If you tailor a Greek character into the Cyrillic script, that Greek character will be bucketed (and sorted) among the Cyrillic ones.

In the UI, an index character could also be omitted or grayed out if its bucket is empty. For example, if there is nothing in the bucket for Q, then Q could be omitted. That would be up to the implementation. Additional buckets could be added if other characters are present. For example, we might see something like the following:

Sample Greek Index
Contents
 Α Β Γ Δ Ε Ζ Η Θ Ι Κ Λ Μ Ν Ξ Ο Π Ρ Σ Τ Υ Φ Χ Ψ Ω
With only content beginning with Greek letters 
 … Α Β Γ Δ Ε Ζ Η Θ Ι Κ Λ Μ Ν Ξ Ο Π Ρ Σ Τ Υ Φ Χ Ψ Ω …
With some content before or after
 … 9 Α Β Γ Δ Ε Ζ Η Θ Ι Κ Λ Μ Ν Ξ Ο Π Ρ Σ Τ Υ Φ Χ Ψ Ω …
With numbers, and nothing between 9 and Alpha
  … 9 A-Z Α Β Γ Δ Ε Ζ Η Θ Ι Κ Λ Μ Ν Ξ Ο Π Ρ Σ Τ Υ Φ Χ Ψ Ω …
With numbers, some Latin

Here is a sample of the XML structure:

<exemplarCharacters type="index">[A B C D E F G H I J K L M N O P Q R S T U V W X Y Z]</exemplarCharacters>

The display of the index characters can be modified with the Index labels elements, discussed in the main document, Section 5.6.4 Index Labels.

CJK Index Markers

Special index markers have been added to the CJK collations for stroke, pinyin, zhuyin, and unihan. These markers allow for effective and robust use of indexes for these collations. For example, near the start of the pinyin tailoring there is the following:

<p> A</p><!-- INDEX A -->
<pc>阿呵𥥩锕𠼞𨉚</pc><!-- ā -->

<pc>翶</pc><!-- ao -->
<p> B</p><!-- INDEX B -->

These indicate the boundaries of "buckets" that can be used for indexing. They are always two characters starting with the noncharacter U+FDD0, and thus will not occur in normal text. For pinyin the second character is A-Z; for unihan it is one of the radicals; and for stroke it is a character after U+2800 indicating the number of strokes, such as ⠁. For zhuyin the second character is one of the standard Bopomofo characters in the range U+3105 through U+3129.
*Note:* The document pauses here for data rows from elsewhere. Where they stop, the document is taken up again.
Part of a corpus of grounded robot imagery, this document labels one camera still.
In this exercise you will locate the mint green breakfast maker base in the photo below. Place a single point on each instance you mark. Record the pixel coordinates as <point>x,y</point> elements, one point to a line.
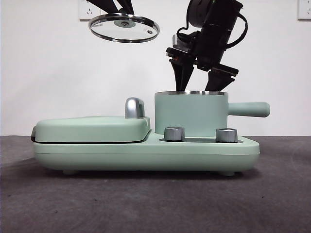
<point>145,155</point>

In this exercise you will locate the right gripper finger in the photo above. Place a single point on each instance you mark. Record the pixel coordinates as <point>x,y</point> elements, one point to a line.
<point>218,82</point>
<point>181,75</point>

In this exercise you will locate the mint green griddle cover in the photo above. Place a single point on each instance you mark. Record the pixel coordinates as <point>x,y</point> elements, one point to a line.
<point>85,131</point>

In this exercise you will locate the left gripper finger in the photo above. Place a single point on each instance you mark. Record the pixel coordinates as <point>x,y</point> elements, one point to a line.
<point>102,6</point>
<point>127,6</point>

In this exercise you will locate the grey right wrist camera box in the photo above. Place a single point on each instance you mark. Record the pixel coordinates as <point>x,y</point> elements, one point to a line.
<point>176,41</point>

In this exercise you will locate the white wall socket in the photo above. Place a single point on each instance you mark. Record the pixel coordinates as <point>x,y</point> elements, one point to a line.
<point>83,12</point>
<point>305,9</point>

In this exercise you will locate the glass lid with green knob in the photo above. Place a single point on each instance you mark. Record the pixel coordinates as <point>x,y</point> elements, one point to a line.
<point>124,23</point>

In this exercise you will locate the silver control knob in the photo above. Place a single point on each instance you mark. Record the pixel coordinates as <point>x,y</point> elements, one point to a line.
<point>174,134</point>
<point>226,136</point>

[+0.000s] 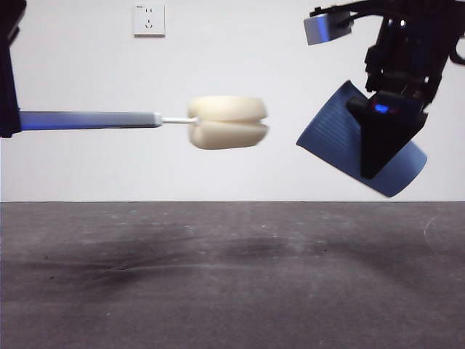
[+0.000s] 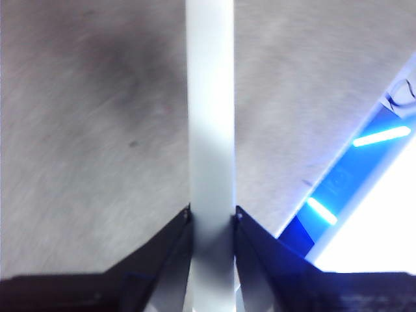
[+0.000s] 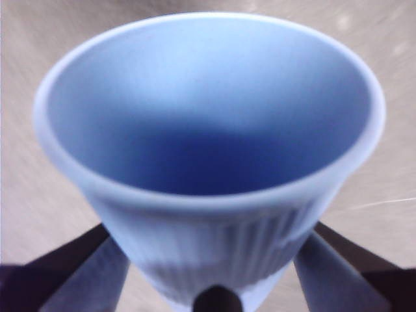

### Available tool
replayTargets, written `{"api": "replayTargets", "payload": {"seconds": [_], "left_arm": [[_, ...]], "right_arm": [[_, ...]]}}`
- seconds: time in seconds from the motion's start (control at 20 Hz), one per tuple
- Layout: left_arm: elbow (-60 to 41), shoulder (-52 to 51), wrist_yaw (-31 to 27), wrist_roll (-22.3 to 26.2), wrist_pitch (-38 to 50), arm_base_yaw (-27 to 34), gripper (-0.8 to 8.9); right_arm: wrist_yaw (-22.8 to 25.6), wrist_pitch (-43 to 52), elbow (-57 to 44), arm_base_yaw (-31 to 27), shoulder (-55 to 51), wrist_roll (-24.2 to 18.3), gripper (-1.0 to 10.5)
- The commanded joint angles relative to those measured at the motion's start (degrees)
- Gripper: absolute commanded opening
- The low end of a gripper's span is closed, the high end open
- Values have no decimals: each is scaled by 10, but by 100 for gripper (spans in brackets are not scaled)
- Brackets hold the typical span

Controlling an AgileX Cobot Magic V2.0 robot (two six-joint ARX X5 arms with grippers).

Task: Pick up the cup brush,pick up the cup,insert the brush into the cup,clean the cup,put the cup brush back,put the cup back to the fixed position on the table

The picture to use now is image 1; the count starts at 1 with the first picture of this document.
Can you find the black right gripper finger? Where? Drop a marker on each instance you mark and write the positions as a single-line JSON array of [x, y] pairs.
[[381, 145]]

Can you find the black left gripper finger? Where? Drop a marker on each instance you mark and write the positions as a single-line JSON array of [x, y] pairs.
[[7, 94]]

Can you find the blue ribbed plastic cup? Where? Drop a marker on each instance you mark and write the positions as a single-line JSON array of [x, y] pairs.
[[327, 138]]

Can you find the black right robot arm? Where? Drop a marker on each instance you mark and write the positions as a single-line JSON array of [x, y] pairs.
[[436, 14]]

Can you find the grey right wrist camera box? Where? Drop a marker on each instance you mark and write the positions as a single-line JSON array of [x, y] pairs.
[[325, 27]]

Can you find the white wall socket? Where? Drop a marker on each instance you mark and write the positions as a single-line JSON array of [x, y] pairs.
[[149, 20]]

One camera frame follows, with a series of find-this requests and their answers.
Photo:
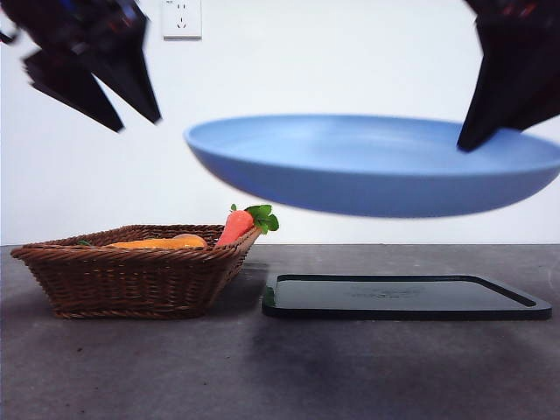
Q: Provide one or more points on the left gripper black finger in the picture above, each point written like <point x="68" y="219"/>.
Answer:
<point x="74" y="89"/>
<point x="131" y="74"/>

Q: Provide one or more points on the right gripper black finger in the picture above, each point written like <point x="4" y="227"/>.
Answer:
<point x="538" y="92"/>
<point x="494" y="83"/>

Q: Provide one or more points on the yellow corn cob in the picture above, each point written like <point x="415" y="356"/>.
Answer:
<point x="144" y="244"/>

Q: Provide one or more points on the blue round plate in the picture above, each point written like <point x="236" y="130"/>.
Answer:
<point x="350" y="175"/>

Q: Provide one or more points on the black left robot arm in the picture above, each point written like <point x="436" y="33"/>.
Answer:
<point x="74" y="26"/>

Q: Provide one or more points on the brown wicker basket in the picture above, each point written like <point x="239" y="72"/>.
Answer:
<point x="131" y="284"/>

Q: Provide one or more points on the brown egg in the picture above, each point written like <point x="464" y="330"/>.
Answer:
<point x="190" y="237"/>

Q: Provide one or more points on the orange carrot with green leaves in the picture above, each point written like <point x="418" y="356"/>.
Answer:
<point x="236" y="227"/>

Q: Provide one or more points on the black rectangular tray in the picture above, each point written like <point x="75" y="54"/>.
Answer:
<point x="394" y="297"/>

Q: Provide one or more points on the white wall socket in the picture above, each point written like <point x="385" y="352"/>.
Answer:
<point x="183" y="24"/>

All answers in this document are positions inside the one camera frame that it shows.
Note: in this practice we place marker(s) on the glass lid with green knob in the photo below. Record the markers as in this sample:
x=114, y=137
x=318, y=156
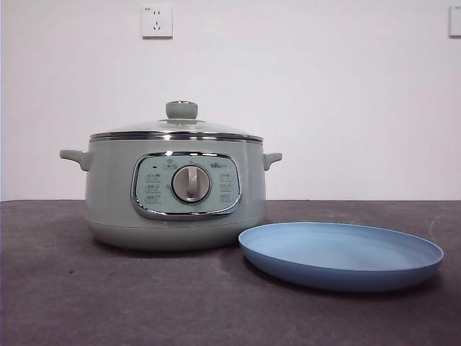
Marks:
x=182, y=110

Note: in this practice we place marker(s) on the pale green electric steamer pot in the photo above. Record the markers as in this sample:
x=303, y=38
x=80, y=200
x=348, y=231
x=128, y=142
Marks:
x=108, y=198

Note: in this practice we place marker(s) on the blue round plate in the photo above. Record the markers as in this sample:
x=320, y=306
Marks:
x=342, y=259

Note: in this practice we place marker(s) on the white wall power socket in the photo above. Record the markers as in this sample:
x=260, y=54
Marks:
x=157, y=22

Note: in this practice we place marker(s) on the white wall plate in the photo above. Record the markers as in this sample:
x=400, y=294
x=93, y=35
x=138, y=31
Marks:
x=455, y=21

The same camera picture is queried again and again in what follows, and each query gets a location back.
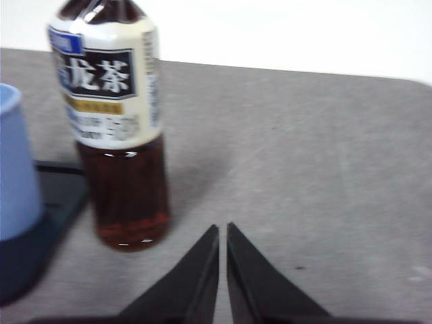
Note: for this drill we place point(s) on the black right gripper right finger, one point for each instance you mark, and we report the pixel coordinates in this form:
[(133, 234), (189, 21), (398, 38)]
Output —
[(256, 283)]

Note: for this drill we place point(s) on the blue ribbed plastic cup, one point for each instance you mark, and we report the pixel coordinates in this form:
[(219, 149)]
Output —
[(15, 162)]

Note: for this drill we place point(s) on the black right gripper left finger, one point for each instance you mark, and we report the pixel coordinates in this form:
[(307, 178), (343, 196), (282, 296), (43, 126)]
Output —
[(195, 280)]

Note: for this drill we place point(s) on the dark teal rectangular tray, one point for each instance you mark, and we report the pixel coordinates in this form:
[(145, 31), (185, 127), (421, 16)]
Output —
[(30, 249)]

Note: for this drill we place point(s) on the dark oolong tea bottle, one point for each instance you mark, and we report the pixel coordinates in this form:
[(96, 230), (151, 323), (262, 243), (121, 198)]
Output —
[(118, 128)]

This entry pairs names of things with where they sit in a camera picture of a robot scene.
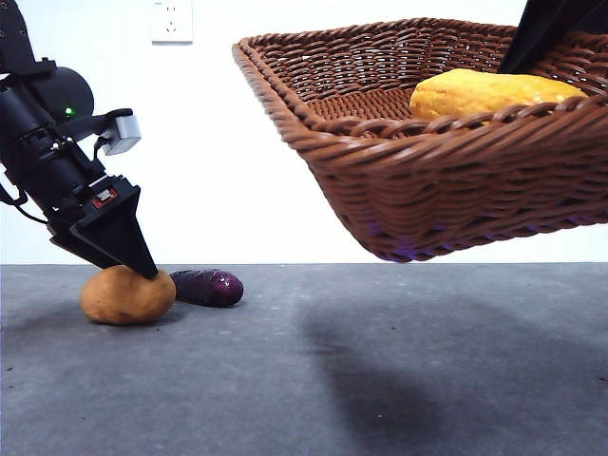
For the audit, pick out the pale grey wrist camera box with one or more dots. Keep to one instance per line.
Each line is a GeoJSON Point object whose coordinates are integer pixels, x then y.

The corresponding bucket label strings are the boundary strings with the leading U+FDD0 removed. For example, the Pinyin boundary string "\uFDD0A" yields the label string "A".

However, for stroke order, the label string is the stroke count (second character minus U+2800) as a decimal-digit number followed by 劃 (U+5283). For example, the stroke order boundary string "\uFDD0\u2805" yields the label string "5劃".